Arguably the greatest mutual fund manager in history, Peter Lynch's
astounding record at the helm of the flagship Fidelity fund before
retiring has guaranteed him a permanent spot in the money management
hall of fame. You already know I'm a big fan of his portfolio question
you should ask yourself at the end of each year. Now, you can add
another to your collection of investing tips and tricks. In his book
One Up on Wall Street, Lynch gives a simple, straight-forward,
fantastic explanation as to how he does a quick and dirty valuation of
a firm's growth versus its stock price. Here's just a short quote
explaining how he does it; I hope it encourages you to go out and buy
the book. It's one investment you won't regret - I've got three copies
in my office.

"The p/e ratio of any company that's fairly priced will equal its
growth rate ... If the p/e of Coca-Cola is 15, you'd expect the
company to be growing at about 15 percent a year, etc. But if the p/e
ratio is less than the growth rate, you may have found yourself a
bargain. A company, say, with a growth rate of 12 percent a year ...
and a p/e ratio of 6 is a very attractive prospect. On the other hand,
a company with a growth rate of 6 percent a year and a p/e ratio of 12
is an unattractive prospect and headed for a comedown."

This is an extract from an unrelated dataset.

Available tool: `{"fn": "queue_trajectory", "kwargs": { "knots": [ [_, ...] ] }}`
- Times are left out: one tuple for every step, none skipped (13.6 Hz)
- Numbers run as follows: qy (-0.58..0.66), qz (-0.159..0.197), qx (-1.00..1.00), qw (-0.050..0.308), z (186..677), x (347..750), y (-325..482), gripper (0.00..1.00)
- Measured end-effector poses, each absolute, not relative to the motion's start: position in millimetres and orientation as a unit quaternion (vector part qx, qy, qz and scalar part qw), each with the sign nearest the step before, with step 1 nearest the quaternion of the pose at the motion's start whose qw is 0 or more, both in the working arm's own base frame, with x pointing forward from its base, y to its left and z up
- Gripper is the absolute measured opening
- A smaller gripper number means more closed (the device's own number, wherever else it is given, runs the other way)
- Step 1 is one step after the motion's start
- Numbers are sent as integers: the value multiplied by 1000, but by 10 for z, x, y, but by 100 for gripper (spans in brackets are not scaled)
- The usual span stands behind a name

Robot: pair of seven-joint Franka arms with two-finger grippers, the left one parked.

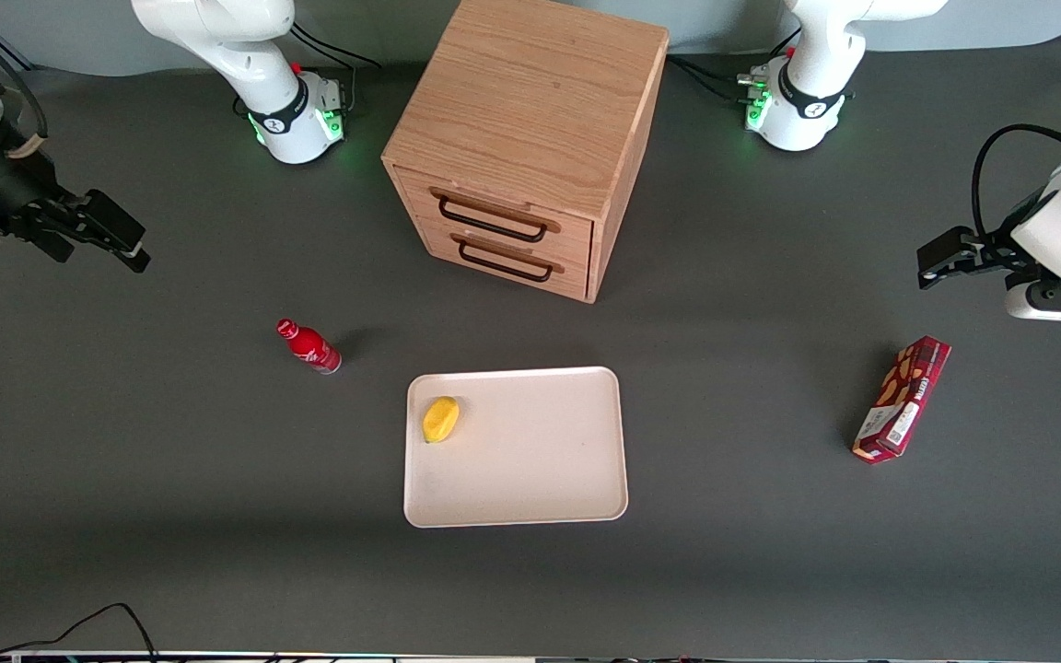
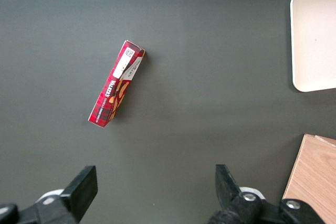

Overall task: Place coke bottle on tray
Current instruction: 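Move the right gripper down over the red Coca-Cola bottle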

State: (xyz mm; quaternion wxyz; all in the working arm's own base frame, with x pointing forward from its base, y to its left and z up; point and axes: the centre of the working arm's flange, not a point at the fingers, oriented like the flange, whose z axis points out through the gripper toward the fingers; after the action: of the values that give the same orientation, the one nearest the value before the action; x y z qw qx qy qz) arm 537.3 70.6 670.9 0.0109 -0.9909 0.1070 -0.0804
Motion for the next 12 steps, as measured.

"In general, a p/e ratio that's half the growth rate is very positive,
and one that's twice the growth rate is very negative."


The More Complicated Version of Peter Lynch's Formula"A slightly more
complicated formula enables us to compare growth rates to earnings,
while also taking the dividends into account. Find the long-term
growth rate (say, Company X's is 12 percent), add the dividend yield
(Company X pays 3 percent), and divide by the p/e ratio (Company X's
is 10). 12 plus 3 divided by 10 is 1.5."


"Less than a 1 is poor, and a 1.5 is okay, but what you're really
looking for is a 2 or better. A company with a 15 percent growth rate,
a 3 percent dividend, and a p/e of 6 would have a fabulous 3."